Your instructions
Go through the entries below. Copy each line in which "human" appears.

********************

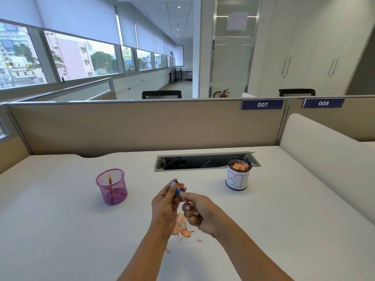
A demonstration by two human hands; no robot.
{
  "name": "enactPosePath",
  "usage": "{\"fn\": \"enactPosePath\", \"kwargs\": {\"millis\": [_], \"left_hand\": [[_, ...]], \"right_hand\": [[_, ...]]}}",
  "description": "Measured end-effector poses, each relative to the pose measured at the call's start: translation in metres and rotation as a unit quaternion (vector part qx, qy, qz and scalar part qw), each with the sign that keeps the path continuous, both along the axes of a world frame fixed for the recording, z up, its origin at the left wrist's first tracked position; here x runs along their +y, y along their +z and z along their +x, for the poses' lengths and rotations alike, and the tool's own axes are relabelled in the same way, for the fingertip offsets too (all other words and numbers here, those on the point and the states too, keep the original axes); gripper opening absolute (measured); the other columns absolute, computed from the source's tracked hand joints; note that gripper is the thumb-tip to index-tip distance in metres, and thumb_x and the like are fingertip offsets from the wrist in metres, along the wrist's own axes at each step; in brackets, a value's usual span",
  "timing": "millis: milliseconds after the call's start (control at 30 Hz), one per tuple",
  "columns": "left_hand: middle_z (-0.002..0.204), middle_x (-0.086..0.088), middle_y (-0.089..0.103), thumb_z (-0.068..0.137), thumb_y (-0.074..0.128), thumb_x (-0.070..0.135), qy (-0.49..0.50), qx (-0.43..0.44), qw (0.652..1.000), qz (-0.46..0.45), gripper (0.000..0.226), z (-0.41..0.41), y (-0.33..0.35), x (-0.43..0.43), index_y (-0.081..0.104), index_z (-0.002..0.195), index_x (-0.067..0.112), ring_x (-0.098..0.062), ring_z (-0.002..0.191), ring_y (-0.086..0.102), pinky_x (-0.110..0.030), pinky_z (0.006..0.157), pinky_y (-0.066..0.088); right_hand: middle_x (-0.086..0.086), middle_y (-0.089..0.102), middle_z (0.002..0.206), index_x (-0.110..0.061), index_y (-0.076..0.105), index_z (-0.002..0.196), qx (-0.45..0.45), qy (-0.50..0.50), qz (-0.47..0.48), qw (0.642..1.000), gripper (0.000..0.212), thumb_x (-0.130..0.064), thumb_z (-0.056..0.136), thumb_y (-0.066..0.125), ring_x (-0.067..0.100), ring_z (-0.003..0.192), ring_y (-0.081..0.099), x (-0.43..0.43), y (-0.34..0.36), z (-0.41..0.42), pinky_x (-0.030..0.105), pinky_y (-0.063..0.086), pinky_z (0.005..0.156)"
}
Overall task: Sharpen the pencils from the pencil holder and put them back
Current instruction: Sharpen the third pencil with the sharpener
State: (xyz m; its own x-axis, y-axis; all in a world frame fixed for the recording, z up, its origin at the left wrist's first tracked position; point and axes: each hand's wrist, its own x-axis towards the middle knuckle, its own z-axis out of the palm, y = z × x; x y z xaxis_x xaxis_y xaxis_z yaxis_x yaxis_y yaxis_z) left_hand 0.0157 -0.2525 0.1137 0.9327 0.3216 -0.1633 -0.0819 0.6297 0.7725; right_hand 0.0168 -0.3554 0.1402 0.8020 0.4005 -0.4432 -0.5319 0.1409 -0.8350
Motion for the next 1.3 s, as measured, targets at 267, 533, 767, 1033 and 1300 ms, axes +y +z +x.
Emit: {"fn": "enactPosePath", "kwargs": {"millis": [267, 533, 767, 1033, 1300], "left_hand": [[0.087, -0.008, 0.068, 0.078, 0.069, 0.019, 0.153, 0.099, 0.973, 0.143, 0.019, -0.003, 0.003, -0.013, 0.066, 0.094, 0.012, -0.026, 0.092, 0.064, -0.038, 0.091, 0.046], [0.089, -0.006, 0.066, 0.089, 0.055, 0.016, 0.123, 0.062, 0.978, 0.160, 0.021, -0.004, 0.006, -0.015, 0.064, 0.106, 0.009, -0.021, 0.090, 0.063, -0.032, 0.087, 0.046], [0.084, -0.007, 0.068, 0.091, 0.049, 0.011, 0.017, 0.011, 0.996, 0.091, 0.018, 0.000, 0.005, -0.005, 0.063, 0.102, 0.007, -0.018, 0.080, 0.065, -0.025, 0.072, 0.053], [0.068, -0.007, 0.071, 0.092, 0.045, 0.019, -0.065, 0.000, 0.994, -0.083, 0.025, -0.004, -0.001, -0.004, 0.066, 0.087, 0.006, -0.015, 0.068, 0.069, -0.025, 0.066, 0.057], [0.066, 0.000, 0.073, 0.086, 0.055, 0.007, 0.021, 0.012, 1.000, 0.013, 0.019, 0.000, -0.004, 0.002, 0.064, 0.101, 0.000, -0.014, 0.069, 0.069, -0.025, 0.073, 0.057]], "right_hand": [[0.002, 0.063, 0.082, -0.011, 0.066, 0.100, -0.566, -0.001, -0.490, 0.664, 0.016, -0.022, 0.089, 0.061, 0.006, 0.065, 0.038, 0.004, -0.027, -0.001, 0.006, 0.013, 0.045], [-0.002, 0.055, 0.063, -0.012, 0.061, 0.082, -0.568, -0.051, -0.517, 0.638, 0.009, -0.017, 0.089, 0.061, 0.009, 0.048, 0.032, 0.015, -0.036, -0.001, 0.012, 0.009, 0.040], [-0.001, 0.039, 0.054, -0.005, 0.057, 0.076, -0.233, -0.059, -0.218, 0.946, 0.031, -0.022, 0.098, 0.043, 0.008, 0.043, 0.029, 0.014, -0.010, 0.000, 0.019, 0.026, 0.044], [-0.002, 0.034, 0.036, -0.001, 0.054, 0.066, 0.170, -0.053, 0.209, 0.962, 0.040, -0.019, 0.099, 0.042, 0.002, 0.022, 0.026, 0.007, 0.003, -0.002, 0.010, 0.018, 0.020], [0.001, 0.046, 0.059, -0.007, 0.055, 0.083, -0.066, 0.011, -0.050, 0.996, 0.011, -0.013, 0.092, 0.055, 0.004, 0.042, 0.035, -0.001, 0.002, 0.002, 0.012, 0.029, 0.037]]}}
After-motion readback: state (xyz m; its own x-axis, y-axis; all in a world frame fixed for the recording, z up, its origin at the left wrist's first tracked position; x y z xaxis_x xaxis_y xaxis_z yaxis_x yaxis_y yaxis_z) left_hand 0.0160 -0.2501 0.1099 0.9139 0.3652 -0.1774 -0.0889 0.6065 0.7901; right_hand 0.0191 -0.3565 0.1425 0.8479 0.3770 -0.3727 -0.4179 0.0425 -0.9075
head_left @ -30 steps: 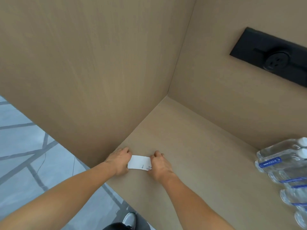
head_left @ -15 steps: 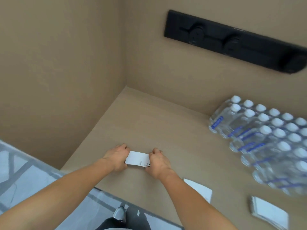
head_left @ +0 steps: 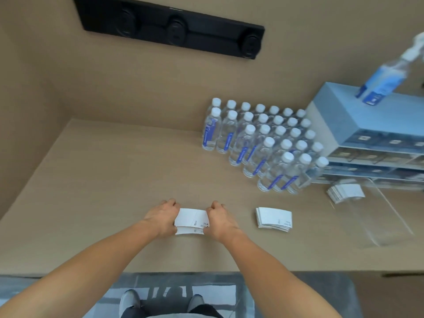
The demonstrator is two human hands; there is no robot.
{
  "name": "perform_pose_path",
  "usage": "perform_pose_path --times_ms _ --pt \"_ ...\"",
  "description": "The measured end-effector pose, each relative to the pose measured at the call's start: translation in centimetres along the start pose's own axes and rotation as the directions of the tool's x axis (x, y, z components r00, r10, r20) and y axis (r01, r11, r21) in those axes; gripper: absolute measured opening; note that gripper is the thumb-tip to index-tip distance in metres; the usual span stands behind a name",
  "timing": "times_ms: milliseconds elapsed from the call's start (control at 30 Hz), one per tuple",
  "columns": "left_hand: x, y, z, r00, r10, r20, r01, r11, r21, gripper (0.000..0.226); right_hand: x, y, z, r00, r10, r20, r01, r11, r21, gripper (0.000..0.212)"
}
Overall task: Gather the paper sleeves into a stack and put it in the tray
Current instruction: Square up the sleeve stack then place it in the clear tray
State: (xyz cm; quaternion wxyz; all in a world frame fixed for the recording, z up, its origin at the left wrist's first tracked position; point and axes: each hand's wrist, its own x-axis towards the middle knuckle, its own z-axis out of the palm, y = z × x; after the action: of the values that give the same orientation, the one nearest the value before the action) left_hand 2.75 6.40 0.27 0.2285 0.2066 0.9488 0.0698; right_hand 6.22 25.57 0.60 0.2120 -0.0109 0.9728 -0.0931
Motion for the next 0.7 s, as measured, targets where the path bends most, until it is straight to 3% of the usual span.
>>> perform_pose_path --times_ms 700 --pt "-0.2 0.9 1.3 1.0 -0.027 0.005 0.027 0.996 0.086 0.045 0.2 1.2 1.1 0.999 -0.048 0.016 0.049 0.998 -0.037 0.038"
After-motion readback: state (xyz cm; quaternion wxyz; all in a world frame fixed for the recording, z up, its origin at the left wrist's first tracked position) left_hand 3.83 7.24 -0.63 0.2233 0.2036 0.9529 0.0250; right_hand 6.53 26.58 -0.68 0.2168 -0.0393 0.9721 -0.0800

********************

Answer space
A demonstration by two human hands; no robot.
The demonstrator is two human hands; there is no robot.

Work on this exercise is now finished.